One Thousand Drawings by Tracey Emin
Tracey Emin has stirred controversy as well as acclaim since she rose to fame as the most highly publicized of the infamous Young British Artists.
Though denounced by conservative critics at the outset, Emin’s work has attracted serious critical attention since the early 1990s for being consistently engaging, original, and startlingly direct. Her work has succeeded over the years in many media - from films to appliqués, embroideries, and installations - but it is in her works on paper that the honesty and frankness that have come to characterize her work are most fully realized.
Edited by the artist herself from an archive of work stretching back before the beginnings of her career in the late 1980s, A Thousand Drawings is at once a collection of Emin’s works on paper, an exposé of her life as an artist, and a collectible artifact in itself.

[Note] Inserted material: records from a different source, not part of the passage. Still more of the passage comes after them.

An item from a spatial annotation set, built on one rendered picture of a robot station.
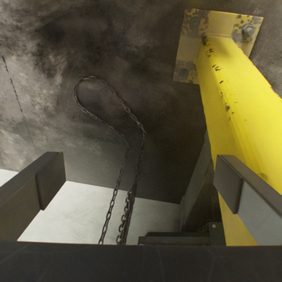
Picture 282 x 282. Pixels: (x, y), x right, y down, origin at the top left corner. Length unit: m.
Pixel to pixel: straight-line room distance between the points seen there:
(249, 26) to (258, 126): 0.48
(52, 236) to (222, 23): 1.15
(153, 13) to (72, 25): 0.27
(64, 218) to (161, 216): 0.54
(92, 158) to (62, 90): 0.40
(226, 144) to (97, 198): 1.03
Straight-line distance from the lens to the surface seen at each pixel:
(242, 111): 0.31
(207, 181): 0.69
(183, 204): 1.22
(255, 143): 0.26
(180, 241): 0.64
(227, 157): 0.16
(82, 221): 1.19
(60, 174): 0.17
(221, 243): 0.57
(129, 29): 0.75
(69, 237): 1.16
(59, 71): 0.89
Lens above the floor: 0.72
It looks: 49 degrees down
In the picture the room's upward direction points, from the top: 167 degrees counter-clockwise
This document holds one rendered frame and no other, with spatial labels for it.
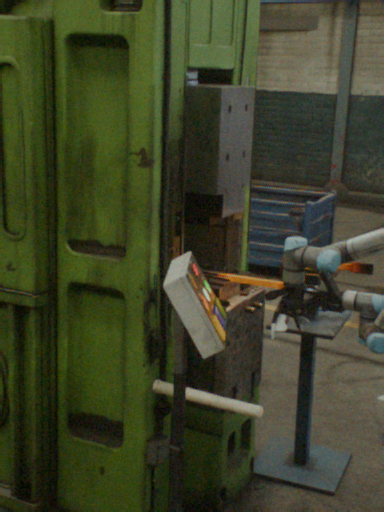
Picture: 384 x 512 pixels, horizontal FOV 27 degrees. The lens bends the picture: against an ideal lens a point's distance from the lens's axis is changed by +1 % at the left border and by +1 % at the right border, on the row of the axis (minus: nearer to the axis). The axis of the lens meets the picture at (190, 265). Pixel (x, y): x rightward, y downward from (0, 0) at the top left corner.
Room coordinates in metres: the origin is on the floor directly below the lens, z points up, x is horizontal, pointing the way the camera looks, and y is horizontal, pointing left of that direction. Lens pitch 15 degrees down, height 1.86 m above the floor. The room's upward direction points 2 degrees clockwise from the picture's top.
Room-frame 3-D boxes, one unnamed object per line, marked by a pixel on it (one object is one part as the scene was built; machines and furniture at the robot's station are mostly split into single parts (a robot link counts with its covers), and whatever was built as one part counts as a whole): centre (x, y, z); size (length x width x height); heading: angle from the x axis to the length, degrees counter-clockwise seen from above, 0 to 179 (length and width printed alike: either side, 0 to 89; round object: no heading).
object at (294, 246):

Many of these works on paper shed light on well-known multimedia pieces, previously studied in Works 1963–2006, published by Rizzoli in 2006. Stripped of the distractions of form and context, her bare and enigmatic drawings are presented on bible-thin paper in a uniquely beautiful slipcased volume, with an introduction by the artist.
From considered self-portraits to pen-and-ink drawings and informal studies on lined notebook paper, this remarkable collection is as much a catalogue of Emin’s preoccupations as it is a monument to her raw and evocative talents as an artist.
About the Author:
Tracey Emin was born in London in 1963. Nominated for the Turner Prize in 1999 and chosen to represent Britain at the 52nd Venice Biennale in 2007, Emin is also a member of the Royal Academy of Arts. The author of several books, including Strangeland, her memoir, she contributes regularly to The Independent newspaper and lives and works in London.